The Bible teaches us that to be a successful contrast community we need to “die to sin” so that we might have everlasting life. We need to submit so totally to God’s Word that our entire life, thoughts, and conduct are saturated with obedience. Think of Abraham rising early in the morning to journey to Moriah to sacrifice Isaac. Think of the apostles hearing Jesus say, “Come, follow me” and actually doing that. The demand for that kind of faith saturated life is not something that has passed away. God demands it of us today! Our goal is to glorify God. To know what that means we have only to read passages like Micah 6:8, Psalm 24, Isaiah 58, and James 1. When we live the way that is described in those passages the world will take note of God’s work. Our goal is not to see what the world is doing and then try and do it better or in a more Christian manner, as in “The Ark” as Kirn describes it. That would be starting at the wrong place.
Home, Church, School←⤒🔗
This is where the CCRTC article comes in. In this article Bill Gortemaker introduced a new graphic to represent the well-known church, home, school triangle. He highlights that our Lord Jesus Christ is the centre or unity of the triangle. What I think is especially good is how this graphic has pulsating arrows moving out from the triangle into the world. The light of Christ shining through the church, home, and school moves out into the world.
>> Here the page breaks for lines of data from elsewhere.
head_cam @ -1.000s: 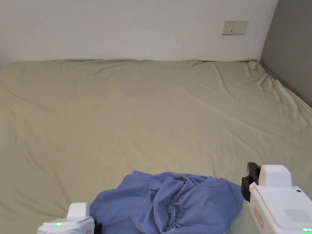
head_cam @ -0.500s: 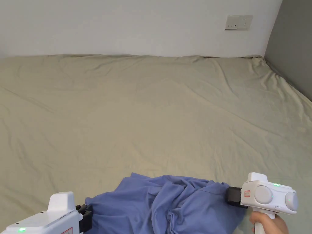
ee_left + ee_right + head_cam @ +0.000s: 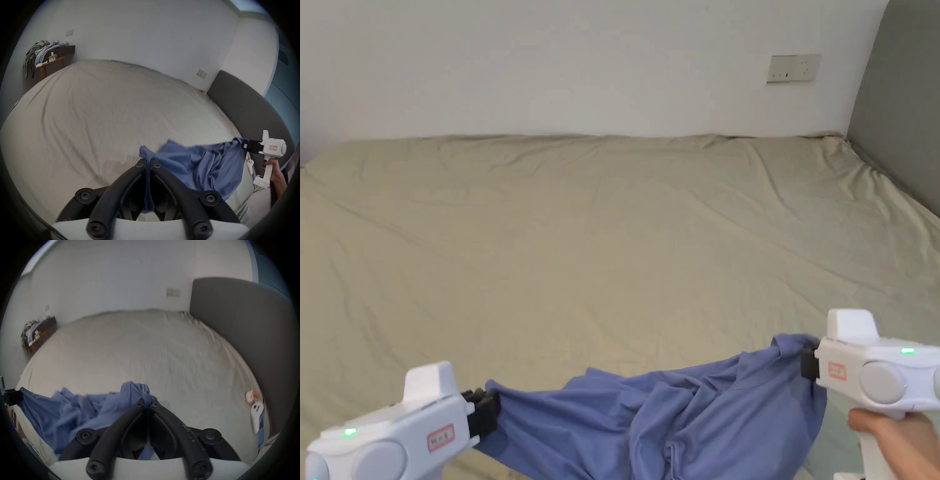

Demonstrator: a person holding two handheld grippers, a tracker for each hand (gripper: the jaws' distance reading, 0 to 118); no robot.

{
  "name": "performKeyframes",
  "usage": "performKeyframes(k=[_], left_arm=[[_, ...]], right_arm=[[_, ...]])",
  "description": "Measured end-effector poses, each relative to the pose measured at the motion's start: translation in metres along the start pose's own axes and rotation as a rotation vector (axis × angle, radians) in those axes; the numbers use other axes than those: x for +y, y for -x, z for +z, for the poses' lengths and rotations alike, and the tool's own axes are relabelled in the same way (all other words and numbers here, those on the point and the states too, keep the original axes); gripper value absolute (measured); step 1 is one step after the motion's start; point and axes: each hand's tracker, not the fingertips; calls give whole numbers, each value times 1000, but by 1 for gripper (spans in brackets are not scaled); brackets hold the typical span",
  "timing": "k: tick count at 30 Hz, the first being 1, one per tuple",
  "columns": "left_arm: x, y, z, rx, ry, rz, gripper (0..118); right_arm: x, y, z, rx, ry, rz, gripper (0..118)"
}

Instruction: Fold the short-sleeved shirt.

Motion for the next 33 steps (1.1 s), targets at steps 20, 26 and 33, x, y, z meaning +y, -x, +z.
performKeyframes(k=[20,26,33], left_arm=[[374,-34,31,200,-431,-31,3],[412,-41,15,221,-499,-30,3],[412,-34,-20,244,-500,-44,3]], right_arm=[[297,-38,65,-117,-451,-44,3],[334,-32,60,-72,-509,-96,3],[334,-13,40,-106,-549,-69,3]])
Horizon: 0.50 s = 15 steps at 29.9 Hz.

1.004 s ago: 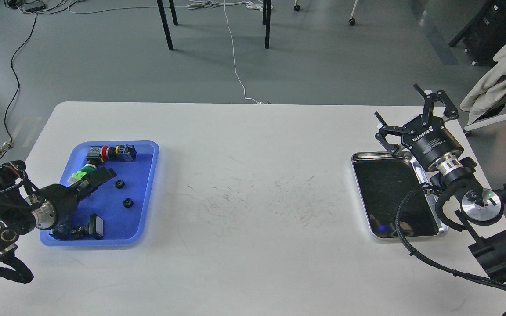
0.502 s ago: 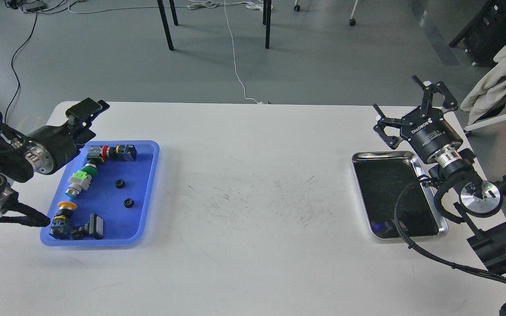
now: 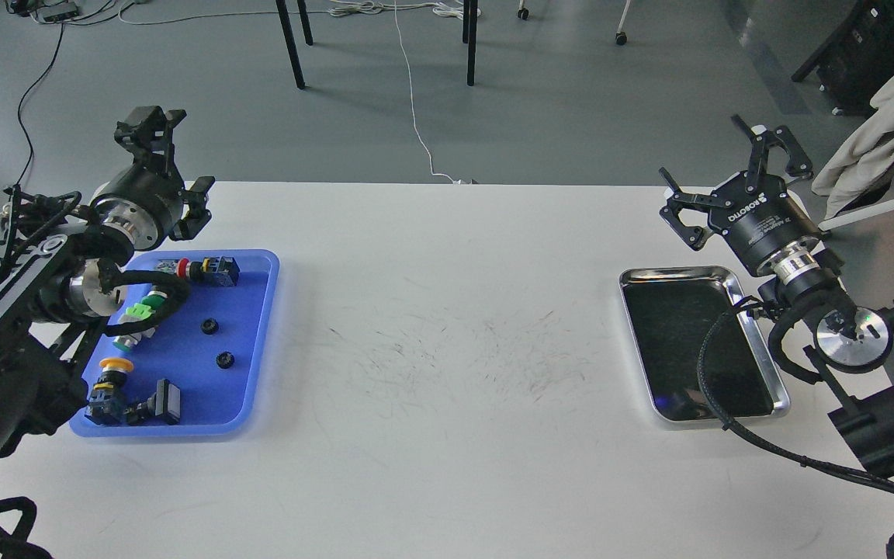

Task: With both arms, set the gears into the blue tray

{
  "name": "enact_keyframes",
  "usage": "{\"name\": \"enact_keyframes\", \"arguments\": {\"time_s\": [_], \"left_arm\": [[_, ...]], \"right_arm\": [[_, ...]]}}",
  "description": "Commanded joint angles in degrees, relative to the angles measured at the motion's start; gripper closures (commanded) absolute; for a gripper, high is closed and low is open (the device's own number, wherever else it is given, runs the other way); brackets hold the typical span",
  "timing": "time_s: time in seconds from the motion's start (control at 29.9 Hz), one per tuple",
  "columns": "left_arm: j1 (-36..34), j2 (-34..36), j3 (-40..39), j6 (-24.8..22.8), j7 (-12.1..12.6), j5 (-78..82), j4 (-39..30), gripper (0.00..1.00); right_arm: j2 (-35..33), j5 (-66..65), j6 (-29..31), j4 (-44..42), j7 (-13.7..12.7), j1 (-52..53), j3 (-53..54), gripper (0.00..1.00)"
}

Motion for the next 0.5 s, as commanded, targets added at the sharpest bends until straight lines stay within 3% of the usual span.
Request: {"name": "enact_keyframes", "arguments": {"time_s": [0.0, 0.17, 0.47], "left_arm": [[0.36, -2.86, -2.13, -1.90, -0.40, -1.19, 0.50, 0.02], [1.68, -2.86, -1.87, -4.71, -2.15, -4.08, 3.05, 0.02], [1.86, -2.42, -1.34, -4.89, -3.21, -9.01, 2.79, 0.02]], "right_arm": [[0.35, -0.02, -0.96, -0.33, 0.02, 0.06, 0.76, 0.01], [-0.09, -0.02, -3.07, -0.33, 0.02, -0.03, 0.15, 0.01], [-0.18, -0.10, -4.74, -0.42, -0.07, 0.23, -1.61, 0.01]]}}
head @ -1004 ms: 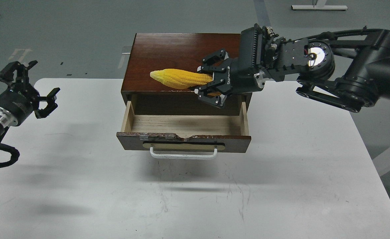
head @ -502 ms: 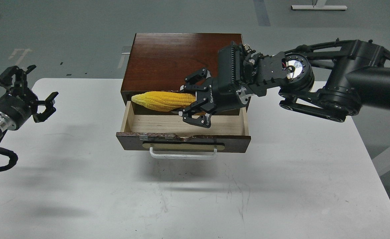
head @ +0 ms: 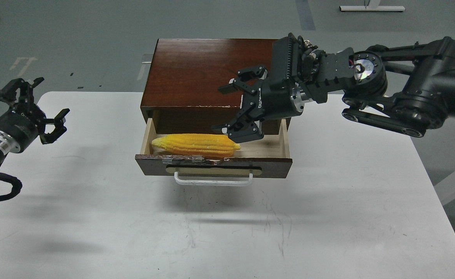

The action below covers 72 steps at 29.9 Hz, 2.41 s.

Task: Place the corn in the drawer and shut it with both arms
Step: 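Open the right gripper and raise it away from the drawer, then swing the left gripper down toward the drawer front near the handle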

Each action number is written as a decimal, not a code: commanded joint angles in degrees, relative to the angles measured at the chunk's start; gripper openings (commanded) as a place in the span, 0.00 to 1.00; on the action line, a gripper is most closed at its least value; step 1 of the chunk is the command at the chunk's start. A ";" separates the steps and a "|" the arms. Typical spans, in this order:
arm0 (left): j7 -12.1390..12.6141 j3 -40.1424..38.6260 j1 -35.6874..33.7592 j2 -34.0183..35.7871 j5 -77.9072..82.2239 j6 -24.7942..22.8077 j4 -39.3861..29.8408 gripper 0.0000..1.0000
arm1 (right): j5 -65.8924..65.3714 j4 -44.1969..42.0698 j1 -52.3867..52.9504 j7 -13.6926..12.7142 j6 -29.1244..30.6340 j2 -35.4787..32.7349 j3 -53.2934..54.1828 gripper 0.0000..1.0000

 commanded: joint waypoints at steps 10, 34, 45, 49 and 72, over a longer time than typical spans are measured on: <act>0.00 -0.09 0.00 -0.38 0.00 0.00 0.01 0.98 | 81.57 -26.22 -3.36 -4.32 28.14 0.19 15.98 0.94; -13.14 -0.88 -2.72 16.12 27.16 0.00 -14.74 0.98 | 105.37 -27.38 -44.43 -16.57 16.88 -7.72 45.61 0.96; -13.14 0.53 -2.10 31.16 49.57 0.00 -53.85 0.98 | 105.02 -27.30 -45.40 -16.48 16.80 -9.83 44.55 0.96; -13.14 2.29 -2.10 31.52 49.75 0.00 -59.84 0.98 | 104.76 -27.38 -45.84 -16.57 16.89 -11.32 44.46 0.96; -13.14 3.96 -2.28 30.63 67.50 0.00 -61.25 0.00 | 103.88 -28.00 -47.60 -16.39 16.97 -12.65 44.38 0.96</act>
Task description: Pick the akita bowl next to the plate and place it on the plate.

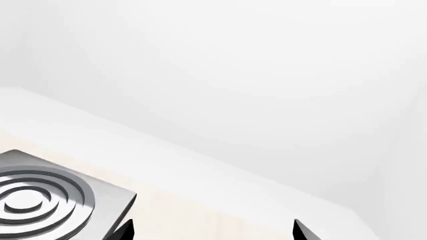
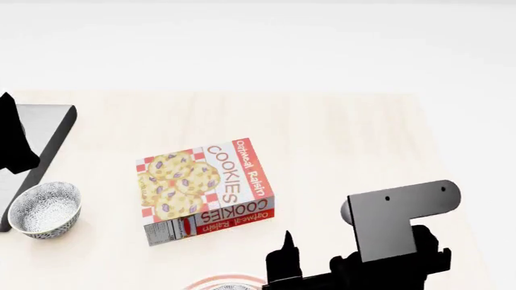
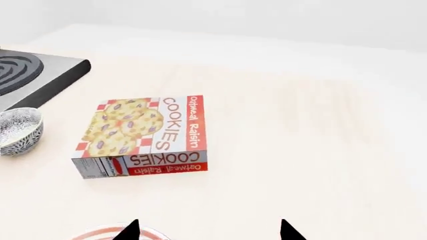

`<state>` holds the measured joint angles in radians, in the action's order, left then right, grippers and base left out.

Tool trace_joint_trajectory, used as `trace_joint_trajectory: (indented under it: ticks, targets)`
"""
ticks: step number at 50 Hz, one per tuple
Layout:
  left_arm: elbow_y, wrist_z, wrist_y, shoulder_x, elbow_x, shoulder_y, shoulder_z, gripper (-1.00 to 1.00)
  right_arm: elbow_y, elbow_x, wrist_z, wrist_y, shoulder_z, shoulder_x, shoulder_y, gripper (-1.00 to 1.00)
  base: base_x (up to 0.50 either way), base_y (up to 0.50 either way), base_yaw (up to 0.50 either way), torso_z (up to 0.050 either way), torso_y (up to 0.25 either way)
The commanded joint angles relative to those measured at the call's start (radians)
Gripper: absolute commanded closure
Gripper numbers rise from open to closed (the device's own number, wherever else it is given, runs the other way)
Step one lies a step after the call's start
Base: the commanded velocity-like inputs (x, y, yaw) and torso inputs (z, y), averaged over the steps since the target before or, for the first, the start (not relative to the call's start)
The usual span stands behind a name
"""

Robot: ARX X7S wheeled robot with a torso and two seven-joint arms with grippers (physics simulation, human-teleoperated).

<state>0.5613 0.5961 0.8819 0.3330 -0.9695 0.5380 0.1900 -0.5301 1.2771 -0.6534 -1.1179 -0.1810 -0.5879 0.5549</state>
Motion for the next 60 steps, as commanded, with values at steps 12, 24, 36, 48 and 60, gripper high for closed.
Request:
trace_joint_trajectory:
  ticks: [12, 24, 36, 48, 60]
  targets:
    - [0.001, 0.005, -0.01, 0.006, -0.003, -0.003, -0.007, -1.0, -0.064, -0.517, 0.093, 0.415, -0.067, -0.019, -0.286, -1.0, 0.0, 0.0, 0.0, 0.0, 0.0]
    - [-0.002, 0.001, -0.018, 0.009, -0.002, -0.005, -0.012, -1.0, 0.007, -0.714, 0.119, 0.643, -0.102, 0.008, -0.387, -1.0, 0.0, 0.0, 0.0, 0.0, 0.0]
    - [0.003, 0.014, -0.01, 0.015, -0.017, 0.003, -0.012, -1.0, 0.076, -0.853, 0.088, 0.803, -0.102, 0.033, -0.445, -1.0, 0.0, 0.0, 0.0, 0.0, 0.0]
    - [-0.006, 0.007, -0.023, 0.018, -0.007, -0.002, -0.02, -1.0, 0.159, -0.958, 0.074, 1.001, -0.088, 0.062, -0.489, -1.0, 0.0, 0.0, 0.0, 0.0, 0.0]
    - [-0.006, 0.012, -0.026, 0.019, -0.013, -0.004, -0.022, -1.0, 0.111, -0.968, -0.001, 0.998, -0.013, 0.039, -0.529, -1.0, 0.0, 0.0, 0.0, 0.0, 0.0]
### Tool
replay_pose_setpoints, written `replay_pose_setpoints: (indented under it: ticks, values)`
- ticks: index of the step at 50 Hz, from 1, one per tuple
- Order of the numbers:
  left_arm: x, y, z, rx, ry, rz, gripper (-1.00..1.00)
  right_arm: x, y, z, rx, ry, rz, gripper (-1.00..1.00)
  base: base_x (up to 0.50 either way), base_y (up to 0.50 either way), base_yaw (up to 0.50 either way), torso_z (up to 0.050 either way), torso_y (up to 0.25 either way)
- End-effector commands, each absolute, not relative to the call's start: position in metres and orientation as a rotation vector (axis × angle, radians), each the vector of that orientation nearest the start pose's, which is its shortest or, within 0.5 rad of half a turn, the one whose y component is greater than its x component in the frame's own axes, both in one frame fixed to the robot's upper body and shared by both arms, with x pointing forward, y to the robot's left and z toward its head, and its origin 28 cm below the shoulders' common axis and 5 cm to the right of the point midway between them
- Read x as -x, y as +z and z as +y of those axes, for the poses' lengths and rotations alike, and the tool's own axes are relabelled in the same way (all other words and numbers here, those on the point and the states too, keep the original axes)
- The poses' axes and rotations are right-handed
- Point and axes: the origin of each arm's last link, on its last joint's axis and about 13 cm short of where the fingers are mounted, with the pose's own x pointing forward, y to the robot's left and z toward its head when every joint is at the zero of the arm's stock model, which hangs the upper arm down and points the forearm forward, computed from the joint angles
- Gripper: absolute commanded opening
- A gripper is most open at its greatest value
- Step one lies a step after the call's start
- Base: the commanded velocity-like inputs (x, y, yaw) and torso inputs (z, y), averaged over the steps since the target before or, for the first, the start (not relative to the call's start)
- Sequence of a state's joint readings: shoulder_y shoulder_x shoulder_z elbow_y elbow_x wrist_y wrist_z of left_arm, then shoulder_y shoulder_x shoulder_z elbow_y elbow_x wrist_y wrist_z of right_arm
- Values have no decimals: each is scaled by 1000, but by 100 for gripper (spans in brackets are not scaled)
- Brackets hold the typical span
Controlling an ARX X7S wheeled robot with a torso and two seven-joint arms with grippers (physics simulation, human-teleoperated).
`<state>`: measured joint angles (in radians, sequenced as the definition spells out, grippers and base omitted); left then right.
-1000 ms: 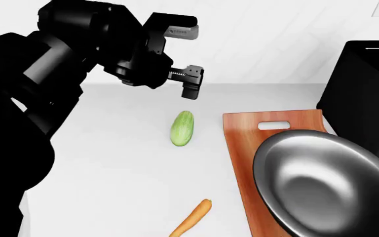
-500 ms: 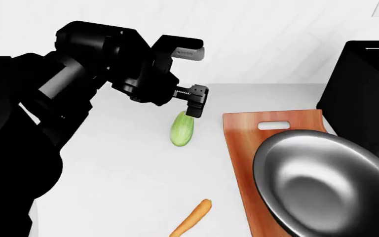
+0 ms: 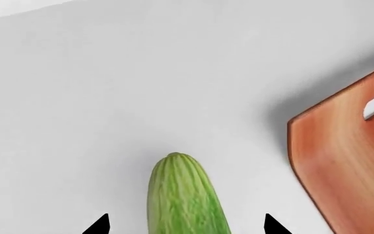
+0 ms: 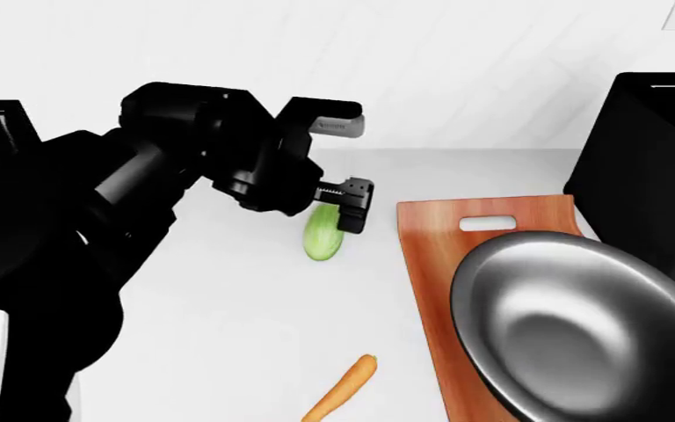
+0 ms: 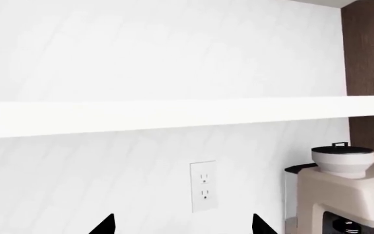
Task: Place the two vegetables and bowl onto the tray for setting up a vegetable dip station.
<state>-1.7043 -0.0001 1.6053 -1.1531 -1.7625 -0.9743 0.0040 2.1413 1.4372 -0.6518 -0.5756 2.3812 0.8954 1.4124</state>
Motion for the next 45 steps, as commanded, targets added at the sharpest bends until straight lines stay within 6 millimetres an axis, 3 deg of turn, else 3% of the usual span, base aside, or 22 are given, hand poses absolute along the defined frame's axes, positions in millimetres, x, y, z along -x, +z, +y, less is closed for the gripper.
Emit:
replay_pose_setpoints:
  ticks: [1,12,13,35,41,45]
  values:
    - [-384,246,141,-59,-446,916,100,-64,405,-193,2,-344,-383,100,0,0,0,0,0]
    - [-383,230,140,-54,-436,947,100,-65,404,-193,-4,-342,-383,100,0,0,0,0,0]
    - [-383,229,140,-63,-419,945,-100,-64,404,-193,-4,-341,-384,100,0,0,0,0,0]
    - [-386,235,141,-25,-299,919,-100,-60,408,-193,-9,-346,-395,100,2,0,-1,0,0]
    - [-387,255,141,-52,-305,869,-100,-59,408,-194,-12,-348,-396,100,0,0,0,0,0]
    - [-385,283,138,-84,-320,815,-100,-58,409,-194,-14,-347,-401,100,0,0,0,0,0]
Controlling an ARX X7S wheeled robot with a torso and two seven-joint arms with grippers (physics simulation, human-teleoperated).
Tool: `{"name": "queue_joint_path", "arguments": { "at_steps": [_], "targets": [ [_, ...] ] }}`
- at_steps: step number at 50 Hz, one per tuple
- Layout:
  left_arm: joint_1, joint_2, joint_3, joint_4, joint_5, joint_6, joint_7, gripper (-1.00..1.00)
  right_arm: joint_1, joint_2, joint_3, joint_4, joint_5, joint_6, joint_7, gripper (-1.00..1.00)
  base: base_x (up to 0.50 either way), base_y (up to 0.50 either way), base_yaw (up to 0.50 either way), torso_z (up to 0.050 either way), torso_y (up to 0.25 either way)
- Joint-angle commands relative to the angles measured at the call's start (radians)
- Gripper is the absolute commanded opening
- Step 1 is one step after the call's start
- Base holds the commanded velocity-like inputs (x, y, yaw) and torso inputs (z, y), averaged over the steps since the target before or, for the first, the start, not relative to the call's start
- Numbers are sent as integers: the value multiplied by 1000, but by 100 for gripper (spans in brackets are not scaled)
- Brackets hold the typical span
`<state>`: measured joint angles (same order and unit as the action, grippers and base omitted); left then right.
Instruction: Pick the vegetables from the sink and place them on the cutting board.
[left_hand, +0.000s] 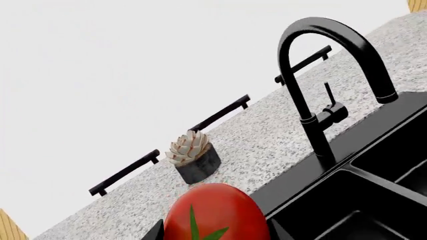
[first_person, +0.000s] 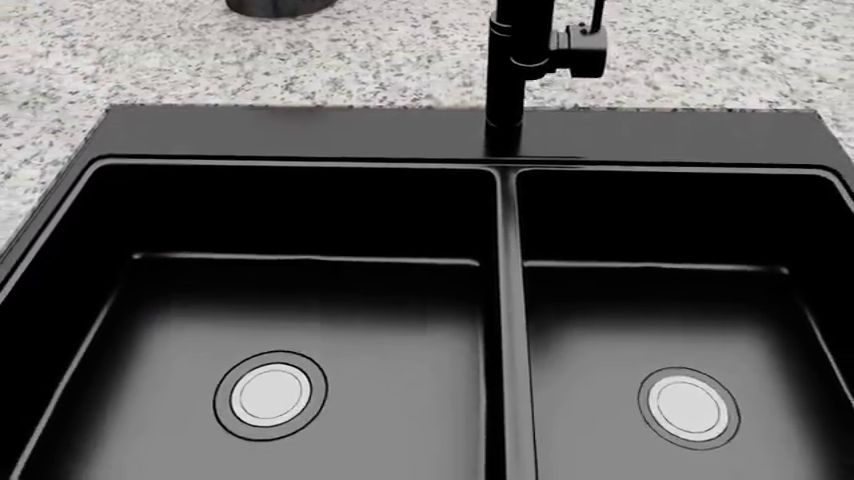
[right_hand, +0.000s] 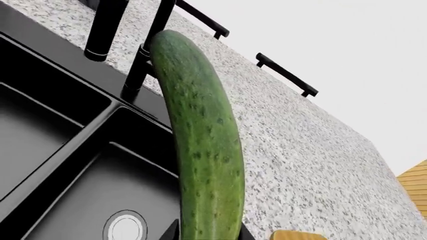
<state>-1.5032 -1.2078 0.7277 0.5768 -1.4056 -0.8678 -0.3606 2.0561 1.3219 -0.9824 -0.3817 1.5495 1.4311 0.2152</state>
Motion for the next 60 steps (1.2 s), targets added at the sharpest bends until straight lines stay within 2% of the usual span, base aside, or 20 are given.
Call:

This is the right order.
In living in obedience we shine brightly into the dark world. We do not react to the world but rather we shine brightly like lamps on a hilltop. We may be guilty of having viewed the triangle as a fortress that we should never move out of, sort of like an old style walled fort like Louisburg or old Quebec City.
So in conclusion, yes, Christians have to speak up in their communities and not leave it to secularly based organizations to promote economic justice and stewardship of creation. Without the Word to guide them, these organizations go astray and distort God’s intentions. If we as Christians are living as we should, then we would have been there before Amnesty International, The World Bank, Grameen Bank, Greenpeace, or locally, One Sky. We as true disciples should have been so blessed by God, that people should have been coming and grabbing the hem of our robes and asking us about God as described in Zechariah 8:23.
The goal of education must be obedience, not contrast. By being obedient, contrast will follow because God is in control.